In this step, since the distribution change area CC is located at the periphery of the circuit board 3, and the distribution density of the main spacers 7 in the distribution change area CC is greater than the distribution density in the middle of the display area AA, the distribution density of the main spacers 7 in the specific area around the circuit board 3 is increased, so that the supporting force, which is applied by the main spacers 7 around the circuit board 3 to the warped array substrate 1, in the direction opposite to the warping direction is enhanced, the array substrate 1 and the circuit board 3 are prevented from warping to a greater extent, the mylar phenomenon caused by the warping of the circuit board 3 and the array substrate 1 is eliminated, and the picture display quality is improved.

The above description is only for the specific embodiments of the present invention, but the protection scope of the present invention is not limited thereto, and any changes or substitutions that can be easily conceived by those skilled in the art within the technical scope of the present invention should be covered by the protection scope of the present invention.
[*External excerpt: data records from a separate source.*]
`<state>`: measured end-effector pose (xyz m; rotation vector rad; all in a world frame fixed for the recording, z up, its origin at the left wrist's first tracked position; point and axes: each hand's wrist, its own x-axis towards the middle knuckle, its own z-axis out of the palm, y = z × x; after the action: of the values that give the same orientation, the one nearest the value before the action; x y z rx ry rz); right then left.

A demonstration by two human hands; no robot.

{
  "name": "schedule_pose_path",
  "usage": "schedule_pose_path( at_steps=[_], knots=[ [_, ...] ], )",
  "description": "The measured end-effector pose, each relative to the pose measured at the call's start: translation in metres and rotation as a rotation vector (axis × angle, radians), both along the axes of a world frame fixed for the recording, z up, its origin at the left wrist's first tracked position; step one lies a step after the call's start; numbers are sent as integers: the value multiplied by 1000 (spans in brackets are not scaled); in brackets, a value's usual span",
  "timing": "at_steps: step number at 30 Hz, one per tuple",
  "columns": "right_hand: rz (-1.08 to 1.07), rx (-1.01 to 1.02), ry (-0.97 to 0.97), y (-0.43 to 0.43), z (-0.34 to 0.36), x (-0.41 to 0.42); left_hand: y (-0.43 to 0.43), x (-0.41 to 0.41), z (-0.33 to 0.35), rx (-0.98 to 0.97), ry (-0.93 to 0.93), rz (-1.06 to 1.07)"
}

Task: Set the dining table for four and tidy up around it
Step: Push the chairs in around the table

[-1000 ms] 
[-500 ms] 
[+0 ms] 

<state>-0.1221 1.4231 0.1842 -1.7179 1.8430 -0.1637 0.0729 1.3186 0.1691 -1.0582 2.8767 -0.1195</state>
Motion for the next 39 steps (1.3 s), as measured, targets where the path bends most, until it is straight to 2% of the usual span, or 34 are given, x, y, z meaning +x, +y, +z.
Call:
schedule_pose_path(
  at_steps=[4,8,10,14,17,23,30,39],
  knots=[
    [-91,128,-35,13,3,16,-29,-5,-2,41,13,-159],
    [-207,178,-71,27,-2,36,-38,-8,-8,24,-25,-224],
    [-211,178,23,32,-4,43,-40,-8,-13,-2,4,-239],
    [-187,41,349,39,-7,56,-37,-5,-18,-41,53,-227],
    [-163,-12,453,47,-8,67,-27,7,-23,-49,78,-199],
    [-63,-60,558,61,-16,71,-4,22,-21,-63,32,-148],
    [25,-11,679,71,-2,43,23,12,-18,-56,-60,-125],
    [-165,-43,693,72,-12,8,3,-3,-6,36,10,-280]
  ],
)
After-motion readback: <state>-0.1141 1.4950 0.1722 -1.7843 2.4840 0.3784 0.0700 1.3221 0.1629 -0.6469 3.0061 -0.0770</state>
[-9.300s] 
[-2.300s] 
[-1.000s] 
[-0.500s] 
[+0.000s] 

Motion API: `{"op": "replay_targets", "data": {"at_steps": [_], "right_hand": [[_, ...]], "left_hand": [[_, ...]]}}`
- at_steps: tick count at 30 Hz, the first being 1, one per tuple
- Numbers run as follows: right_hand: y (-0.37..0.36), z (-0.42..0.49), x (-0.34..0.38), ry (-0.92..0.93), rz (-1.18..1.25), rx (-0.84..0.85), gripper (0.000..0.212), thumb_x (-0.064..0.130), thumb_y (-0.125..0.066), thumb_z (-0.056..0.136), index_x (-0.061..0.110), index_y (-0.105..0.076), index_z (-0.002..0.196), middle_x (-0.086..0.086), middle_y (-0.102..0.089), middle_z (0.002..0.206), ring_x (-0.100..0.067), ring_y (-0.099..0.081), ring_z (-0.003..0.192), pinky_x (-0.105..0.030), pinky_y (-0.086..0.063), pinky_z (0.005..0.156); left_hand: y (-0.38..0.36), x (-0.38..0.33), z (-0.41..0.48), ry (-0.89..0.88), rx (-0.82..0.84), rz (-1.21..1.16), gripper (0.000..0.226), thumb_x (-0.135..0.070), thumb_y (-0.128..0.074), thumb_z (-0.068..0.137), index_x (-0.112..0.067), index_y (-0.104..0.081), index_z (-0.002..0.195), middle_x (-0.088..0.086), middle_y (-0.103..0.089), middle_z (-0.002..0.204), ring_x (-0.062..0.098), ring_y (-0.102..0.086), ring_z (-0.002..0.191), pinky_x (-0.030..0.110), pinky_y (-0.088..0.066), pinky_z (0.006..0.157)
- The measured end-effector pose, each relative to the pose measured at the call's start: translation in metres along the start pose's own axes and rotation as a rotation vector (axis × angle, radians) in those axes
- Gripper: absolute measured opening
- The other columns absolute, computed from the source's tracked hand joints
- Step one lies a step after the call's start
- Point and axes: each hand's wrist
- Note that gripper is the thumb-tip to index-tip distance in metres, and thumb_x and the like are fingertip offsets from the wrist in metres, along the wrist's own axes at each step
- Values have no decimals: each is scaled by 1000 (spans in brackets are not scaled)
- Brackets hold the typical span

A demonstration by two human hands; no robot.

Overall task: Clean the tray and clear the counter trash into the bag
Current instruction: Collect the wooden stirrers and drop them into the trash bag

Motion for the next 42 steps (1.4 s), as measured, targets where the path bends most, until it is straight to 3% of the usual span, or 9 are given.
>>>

Therefore, the protection scope of the present invention shall be subject to the protection scope of the claims.

Claims

1. The liquid crystal display is characterized in that a distribution change area is arranged in the liquid crystal display and is positioned at the periphery of the circuit board, and the distribution density of the main shock insulators in the distribution change area is greater than that in the middle of the display area.

2. The liquid crystal display according to claim 1, further comprising a plurality of sub spacers disposed between the array substrate and the color filter substrate, wherein a height of the sub spacers in the distribution variation area is less than or equal to a height of the main spacers;

the height of the auxiliary spacer in the distribution change area is greater than that of the auxiliary spacer in the middle of the display area.

3. The liquid crystal display of claim 2, wherein in the distribution change region, the height of the sub spacers is gradually decreased in a direction radiating outward centering on the main spacers.

4. The liquid crystal display according to claim 1, further comprising a plurality of sub spacers disposed between the array substrate and the color filter substrate, wherein a height of the sub spacers in the distribution variation area is smaller than a height of the main spacers;

in the distribution change region, a protrusion is provided on the substrate opposite to the substrate to which the sub spacer is attached, and the protrusion abuts against the sub spacer.

5. The liquid crystal display of claim 1, wherein the top area of the main spacers of the distribution change region is greater than or equal to the top area of the main spacers in the middle portion of the display area.

6. The liquid crystal display according to any one of claims 1 to 5, wherein the distribution change region is located at the periphery of both ends of the circuit board.

7. The liquid crystal display according to any one of claims 1 to 5, wherein the distribution variation area covers a portion of the frame region located at a side of the circuit board; or,

the distribution change area covers the part of the frame area, which is located on the side where the circuit board is located, and the part of the edge part of the display area, which is located on the side where the circuit board is located.

8. The liquid crystal display according to any of claims 1 to 5, wherein the main spacers are uniformly distributed in the middle portion of the display area.

9. The liquid crystal display according to any one of claims 1 to 5, wherein the bottom of the main spacer is fixed on the color film substrate, and the top of the main spacer is against the array substrate; or,

the bottom of the main spacer is fixed on the array substrate, and the top of the main spacer is pressed against the color film substrate.